**Your objective:**
Report each line from the records where the string "order" turns up.
== Segment start ==
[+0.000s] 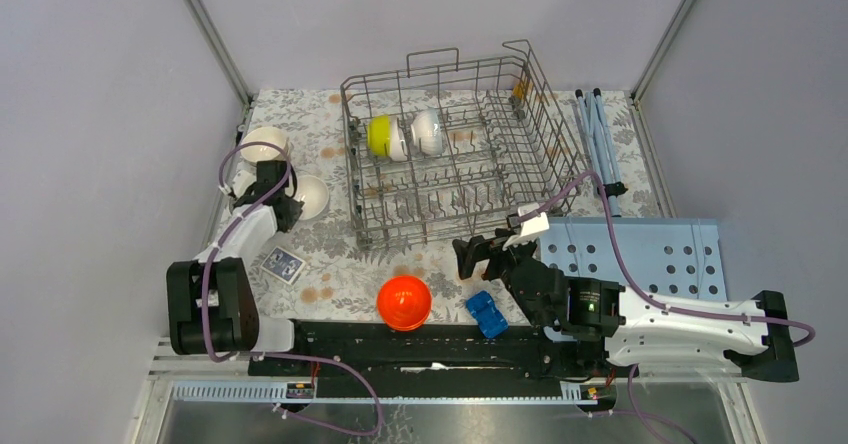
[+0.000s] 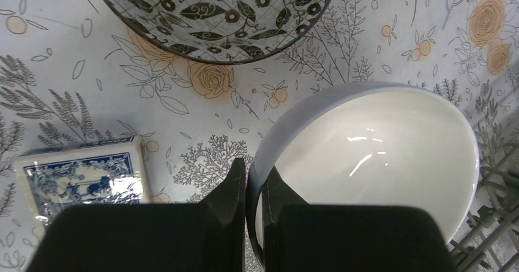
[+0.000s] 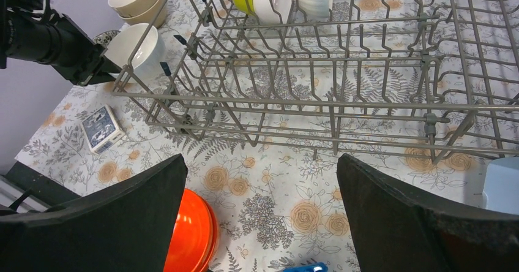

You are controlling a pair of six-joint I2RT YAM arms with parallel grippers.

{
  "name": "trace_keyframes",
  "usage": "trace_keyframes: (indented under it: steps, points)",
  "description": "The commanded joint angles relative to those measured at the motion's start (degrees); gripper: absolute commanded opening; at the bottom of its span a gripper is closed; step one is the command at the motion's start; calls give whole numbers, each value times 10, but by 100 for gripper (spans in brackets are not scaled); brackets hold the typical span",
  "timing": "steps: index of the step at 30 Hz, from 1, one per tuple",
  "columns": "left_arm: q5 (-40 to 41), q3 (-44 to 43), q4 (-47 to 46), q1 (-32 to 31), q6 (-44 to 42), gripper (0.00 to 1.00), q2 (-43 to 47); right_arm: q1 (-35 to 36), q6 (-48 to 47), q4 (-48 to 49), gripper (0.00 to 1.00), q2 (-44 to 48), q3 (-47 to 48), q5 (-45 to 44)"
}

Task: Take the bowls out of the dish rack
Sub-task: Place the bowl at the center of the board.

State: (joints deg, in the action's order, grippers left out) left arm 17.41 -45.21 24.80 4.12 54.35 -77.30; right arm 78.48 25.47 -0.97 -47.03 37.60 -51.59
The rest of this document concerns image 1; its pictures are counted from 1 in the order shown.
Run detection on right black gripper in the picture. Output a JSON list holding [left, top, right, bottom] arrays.
[[451, 228, 536, 292]]

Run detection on beige bowl with leaf pattern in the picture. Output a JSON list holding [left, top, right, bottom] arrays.
[[239, 127, 290, 164]]

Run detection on white ribbed bowl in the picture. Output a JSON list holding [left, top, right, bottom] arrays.
[[294, 175, 330, 221], [411, 108, 444, 156]]

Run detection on orange bowl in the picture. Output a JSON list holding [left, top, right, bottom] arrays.
[[376, 275, 432, 332]]

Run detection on grey wire dish rack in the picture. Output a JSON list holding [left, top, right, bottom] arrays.
[[341, 39, 587, 250]]

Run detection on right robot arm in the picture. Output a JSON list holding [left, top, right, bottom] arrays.
[[452, 236, 799, 383]]

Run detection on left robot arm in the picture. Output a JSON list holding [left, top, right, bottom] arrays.
[[166, 160, 303, 359]]

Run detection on blue toy car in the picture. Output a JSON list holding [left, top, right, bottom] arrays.
[[465, 291, 509, 339]]

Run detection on floral patterned table mat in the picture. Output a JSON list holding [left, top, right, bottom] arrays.
[[246, 89, 663, 325]]

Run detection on yellow-green bowl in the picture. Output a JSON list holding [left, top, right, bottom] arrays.
[[366, 115, 409, 162]]

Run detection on yellow rubber duck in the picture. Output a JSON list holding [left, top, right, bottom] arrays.
[[511, 76, 532, 102]]

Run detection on blue folded metal stand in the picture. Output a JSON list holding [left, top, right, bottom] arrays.
[[575, 88, 627, 217]]

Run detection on light blue perforated board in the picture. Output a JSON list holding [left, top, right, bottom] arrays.
[[537, 217, 729, 346]]

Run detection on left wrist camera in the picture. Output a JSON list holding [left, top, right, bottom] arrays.
[[219, 170, 256, 198]]

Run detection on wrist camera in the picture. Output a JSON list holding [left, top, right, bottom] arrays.
[[219, 170, 256, 198], [503, 212, 550, 249]]

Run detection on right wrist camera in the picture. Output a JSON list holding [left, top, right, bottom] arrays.
[[503, 212, 550, 249]]

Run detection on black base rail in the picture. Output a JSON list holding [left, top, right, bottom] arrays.
[[247, 321, 628, 399]]

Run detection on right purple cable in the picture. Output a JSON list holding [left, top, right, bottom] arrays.
[[519, 170, 817, 442]]
== Segment end ==
**Answer to the problem:**
State: (joints deg, in the action's order, grippers left out) left arm 17.41 -45.21 24.80 4.12 54.35 -77.30; right arm 78.48 25.47 -0.97 -47.03 37.60 -51.59
The rest of this document concerns image 1; its pictures are counted from 1 in the order shown.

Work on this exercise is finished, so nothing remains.